WHAT YOU SHOULD DO
Lines from the entries below that hold "plate" form the answer; copy all of them.

SUPPLIED ENTRIES
---------------

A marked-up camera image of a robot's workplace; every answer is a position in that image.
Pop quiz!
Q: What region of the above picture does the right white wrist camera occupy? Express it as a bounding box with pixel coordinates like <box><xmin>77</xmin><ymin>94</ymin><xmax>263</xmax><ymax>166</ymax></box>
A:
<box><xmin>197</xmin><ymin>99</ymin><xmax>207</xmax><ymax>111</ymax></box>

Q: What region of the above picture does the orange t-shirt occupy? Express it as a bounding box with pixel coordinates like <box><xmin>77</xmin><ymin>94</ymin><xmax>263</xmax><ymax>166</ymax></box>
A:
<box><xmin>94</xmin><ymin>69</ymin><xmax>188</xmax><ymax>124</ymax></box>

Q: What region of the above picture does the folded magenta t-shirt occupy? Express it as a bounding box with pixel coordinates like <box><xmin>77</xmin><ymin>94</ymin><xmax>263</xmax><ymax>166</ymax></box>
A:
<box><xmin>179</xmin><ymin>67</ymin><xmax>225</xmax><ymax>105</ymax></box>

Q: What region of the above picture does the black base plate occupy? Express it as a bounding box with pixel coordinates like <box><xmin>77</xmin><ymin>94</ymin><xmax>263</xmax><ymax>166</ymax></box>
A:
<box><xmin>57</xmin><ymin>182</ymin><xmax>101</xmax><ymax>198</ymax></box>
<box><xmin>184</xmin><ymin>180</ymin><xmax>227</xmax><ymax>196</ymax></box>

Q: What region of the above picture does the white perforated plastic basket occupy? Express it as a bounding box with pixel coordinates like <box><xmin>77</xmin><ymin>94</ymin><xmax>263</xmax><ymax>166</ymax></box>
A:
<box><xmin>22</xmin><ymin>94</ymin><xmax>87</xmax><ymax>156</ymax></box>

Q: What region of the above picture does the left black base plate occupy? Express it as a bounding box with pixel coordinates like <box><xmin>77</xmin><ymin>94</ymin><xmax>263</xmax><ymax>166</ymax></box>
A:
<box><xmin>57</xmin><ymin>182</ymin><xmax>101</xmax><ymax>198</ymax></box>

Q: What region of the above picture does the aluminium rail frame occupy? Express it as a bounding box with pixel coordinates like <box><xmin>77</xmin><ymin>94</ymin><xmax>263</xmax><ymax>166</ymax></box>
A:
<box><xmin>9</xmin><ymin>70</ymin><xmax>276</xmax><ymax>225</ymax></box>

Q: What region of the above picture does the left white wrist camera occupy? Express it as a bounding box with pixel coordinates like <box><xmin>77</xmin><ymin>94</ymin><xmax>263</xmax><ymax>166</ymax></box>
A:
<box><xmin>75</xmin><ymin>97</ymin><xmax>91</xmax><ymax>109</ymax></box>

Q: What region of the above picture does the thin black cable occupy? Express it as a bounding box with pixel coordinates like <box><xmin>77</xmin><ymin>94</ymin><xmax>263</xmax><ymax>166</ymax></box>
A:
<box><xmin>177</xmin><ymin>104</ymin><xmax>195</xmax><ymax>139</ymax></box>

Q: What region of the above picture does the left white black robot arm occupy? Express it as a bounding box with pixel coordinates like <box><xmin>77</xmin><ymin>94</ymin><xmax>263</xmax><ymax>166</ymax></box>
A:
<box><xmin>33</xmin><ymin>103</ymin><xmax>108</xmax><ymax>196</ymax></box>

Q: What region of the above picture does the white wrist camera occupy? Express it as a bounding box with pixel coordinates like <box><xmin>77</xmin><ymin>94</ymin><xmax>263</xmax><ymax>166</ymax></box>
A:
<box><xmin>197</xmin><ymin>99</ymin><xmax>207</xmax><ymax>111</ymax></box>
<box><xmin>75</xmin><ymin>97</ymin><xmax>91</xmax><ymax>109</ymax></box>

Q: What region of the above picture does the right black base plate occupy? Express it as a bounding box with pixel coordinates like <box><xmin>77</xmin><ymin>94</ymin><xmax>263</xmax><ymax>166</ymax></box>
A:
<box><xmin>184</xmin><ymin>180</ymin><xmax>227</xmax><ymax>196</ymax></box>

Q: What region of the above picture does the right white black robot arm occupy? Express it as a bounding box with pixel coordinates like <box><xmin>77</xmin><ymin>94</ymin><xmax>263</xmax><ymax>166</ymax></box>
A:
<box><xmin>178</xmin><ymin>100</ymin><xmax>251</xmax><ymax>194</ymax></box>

---------------

RESPONSE BELOW
Q: What region of the above picture does the black base plate occupy? Express it as a bounding box with pixel coordinates like <box><xmin>77</xmin><ymin>94</ymin><xmax>263</xmax><ymax>166</ymax></box>
Q: What region of the above picture does the left black base plate occupy? Express it as a bounding box with pixel coordinates like <box><xmin>77</xmin><ymin>94</ymin><xmax>263</xmax><ymax>166</ymax></box>
Q: What region of the above picture does the right black base plate occupy? Express it as a bounding box with pixel coordinates like <box><xmin>77</xmin><ymin>94</ymin><xmax>263</xmax><ymax>166</ymax></box>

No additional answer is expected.